Negotiations continued Sept. 1-5 in Mexico, and then in Canada, Sept. 23-27. Negotiators will reconvene in Washington in October, with the goal of concluding negotiations by the end of 2017, or in early 2018 at the latest, according to the North American Meat Institute.
NAMI, along with the National Cattlemen’s Beef Association oppose MCOOL rules in NAFTA, while the U.S. Cattlemen’s Association and R-CALF USA argue that NAFTA should be a vehicle for a reinstatement of COOL.
Those against MCOOL continue to point out the flaws in the past program and challenges with reinstatement, along with arguing that we have voluntary COOL, and pointing out that origin is required on beef products imported.
“Consumers are not being duped into buying foreign meat. The latest figures from USDA (World Agricultural Supply and Demand Estimates) estimated that beef imports will account for a mere 10.5 percent of total consumption in the United States. That is hardly an import flood. Plus, the vast majority of that product is bound for foodservice and would not be covered by MCOOL, anyway. What is more, USDA regulations already require imported beef products processed overseas to show the country of origin on the label,” Craig Uden, a fourth-generation cattleman from Elwood, Neb., and president of the National Cattlemen’s Beef Association, pointed out in an opinion piece.
Uden points to research on COOL, done in May 2015, at Kansas State University.
“Any policy that results in higher costs of compliance without a quantifiable benefit will likely have an adverse economic impact,” a Kansas State University summary stated. The study included looking at both the implementation of MCOOL in 2009 and a revision of the policy in 2013.
Bottom line, in that study, researchers found no evidence of meat demand increases for MCOOL covered products. “Because general meat demand has not increased, and the meat industry as a whole has experienced lower quantities and higher costs to implement the additional labeling procedures, MCOOL has led to net economic losses,” a KSU researcher wrote. The study can be found at http://www.ksre.k-state.edu/news/stories/2015/05/mcool-losses050615.html.
Uden, and KSU researchers from this study, argue that MCOOL is not the answer. Voluntary COOL is.

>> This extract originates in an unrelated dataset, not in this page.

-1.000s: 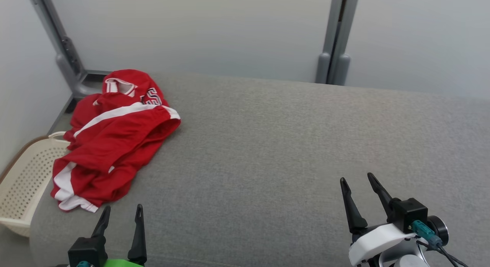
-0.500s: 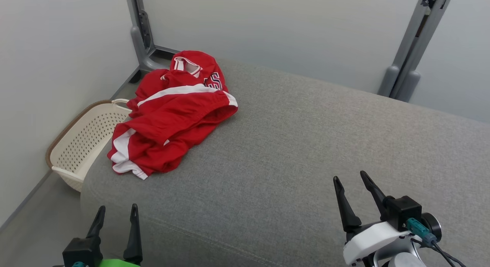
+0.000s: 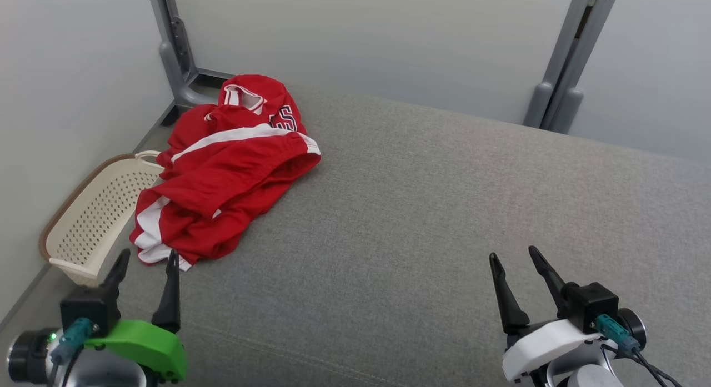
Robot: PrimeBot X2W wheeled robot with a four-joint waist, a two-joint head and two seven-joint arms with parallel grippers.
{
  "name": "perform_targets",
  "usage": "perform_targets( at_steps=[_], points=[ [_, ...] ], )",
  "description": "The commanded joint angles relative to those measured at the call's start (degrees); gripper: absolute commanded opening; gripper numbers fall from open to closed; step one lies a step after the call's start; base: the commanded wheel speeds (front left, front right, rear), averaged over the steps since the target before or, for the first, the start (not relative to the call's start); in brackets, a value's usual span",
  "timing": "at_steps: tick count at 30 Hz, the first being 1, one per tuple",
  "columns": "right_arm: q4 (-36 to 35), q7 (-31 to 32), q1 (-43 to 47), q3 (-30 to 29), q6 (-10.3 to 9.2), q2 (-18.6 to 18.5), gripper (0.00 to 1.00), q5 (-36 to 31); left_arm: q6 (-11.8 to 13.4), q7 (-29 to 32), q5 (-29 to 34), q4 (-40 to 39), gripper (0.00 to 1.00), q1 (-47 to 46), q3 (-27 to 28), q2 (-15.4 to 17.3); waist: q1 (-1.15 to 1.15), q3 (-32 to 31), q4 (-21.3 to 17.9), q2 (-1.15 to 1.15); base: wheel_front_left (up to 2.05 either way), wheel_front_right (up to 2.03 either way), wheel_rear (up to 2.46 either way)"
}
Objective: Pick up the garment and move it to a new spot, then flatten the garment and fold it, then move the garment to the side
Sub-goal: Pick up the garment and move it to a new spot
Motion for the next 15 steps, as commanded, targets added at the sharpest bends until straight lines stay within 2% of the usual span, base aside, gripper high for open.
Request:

“A wide array of voluntary labels currently used by beef producers and retailers have proven more effective at addressing consumer demands in the meat aisle. Labels like “Certified Angus Beef” or “Showcase Premium 100% USA Beef” promote products with specific characteristics, without government mandates or costly regulations,” Uden said.
Arguably, more labels and more regulations, ultimately lead to higher costs, somewhere in the production line.
NAMI, also opposed to MCOOL, is on the opposite side of a NAFTA labeling battle with Canada, opposing Canada’s request for nutrition warning changes that could negatively impact the U.S., similar to Canada’s argument against MCOOL for U.S. beef products.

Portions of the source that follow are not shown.